Information provided >>
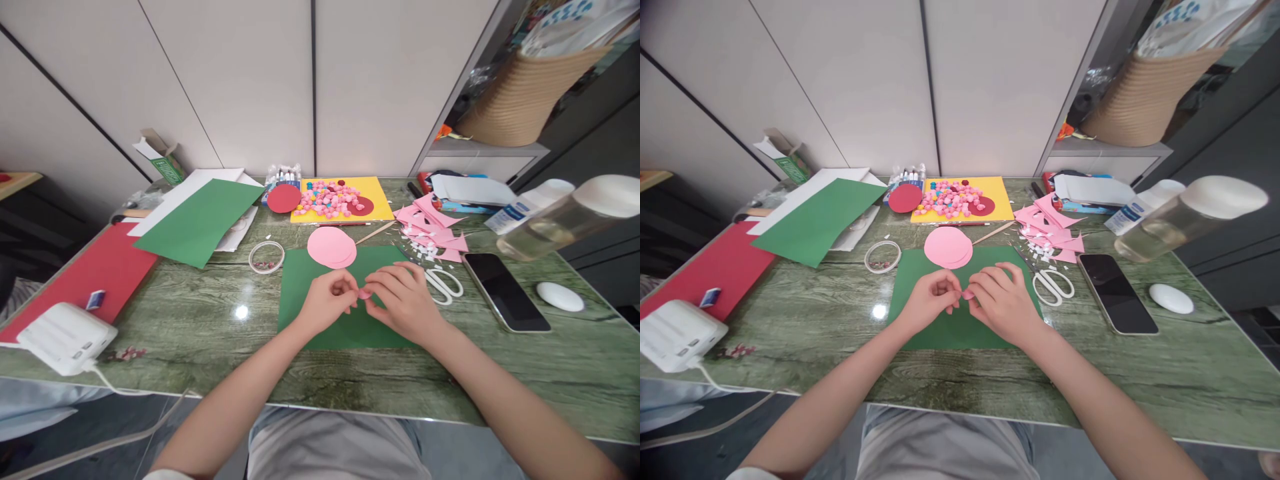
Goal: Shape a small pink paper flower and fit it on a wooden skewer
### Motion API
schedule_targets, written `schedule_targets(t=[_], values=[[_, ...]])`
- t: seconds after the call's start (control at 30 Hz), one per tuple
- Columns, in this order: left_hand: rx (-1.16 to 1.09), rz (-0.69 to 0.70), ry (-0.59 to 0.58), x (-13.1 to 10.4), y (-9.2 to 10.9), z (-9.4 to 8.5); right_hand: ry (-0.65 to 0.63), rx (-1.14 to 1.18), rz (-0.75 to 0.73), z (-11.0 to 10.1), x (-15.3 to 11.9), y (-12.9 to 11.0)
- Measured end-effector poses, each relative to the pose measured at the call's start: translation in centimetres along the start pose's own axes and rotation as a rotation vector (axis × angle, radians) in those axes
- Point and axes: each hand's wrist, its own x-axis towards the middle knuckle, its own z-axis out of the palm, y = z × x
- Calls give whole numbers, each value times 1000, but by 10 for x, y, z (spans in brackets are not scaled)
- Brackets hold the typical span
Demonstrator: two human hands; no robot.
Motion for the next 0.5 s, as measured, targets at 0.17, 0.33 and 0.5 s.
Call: schedule_targets(t=[0.17,0.33,0.5], values=[[-68,-28,-4,1,2,-2,28,27,5,-1,0,0],[-68,-31,22,2,1,-3,32,40,1,-2,1,-2],[22,10,50,1,2,-1,67,3,-13,-2,2,-3]])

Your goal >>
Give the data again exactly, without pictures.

Answer area >>
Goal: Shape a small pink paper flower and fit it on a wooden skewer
### Motion API
schedule_targets, written `schedule_targets(t=[_], values=[[_, ...]])`
- t: seconds after the call's start (control at 30 Hz), one per tuple
- Columns, in this order: left_hand: rx (-1.16 to 1.09), rz (-0.69 to 0.70), ry (-0.59 to 0.58), x (-13.1 to 10.4), y (-9.2 to 10.9), z (-9.4 to 8.5); right_hand: ry (-0.65 to 0.63), rx (-1.14 to 1.18), rz (-0.75 to 0.73), z (-11.0 to 10.1), x (-15.3 to 11.9), y (-12.9 to 11.0)
- Measured end-effector poses, each relative to the pose measured at the call's start: translation in centimetres along the start pose's own axes and rotation as a rotation vector (axis × angle, radians) in those axes
- Point and axes: each hand's wrist, its own x-axis towards the middle knuckle, its own z-axis out of the palm, y = z × x
- Calls give whole numbers, each value times 1000, but by 10 for x, y, z (spans in brackets are not scaled)
- Brackets hold the typical span
Demonstrator: two human hands; no robot.
Motion for the next 0.5 s, as measured, targets at 0.17, 0.33 and 0.5 s.
Call: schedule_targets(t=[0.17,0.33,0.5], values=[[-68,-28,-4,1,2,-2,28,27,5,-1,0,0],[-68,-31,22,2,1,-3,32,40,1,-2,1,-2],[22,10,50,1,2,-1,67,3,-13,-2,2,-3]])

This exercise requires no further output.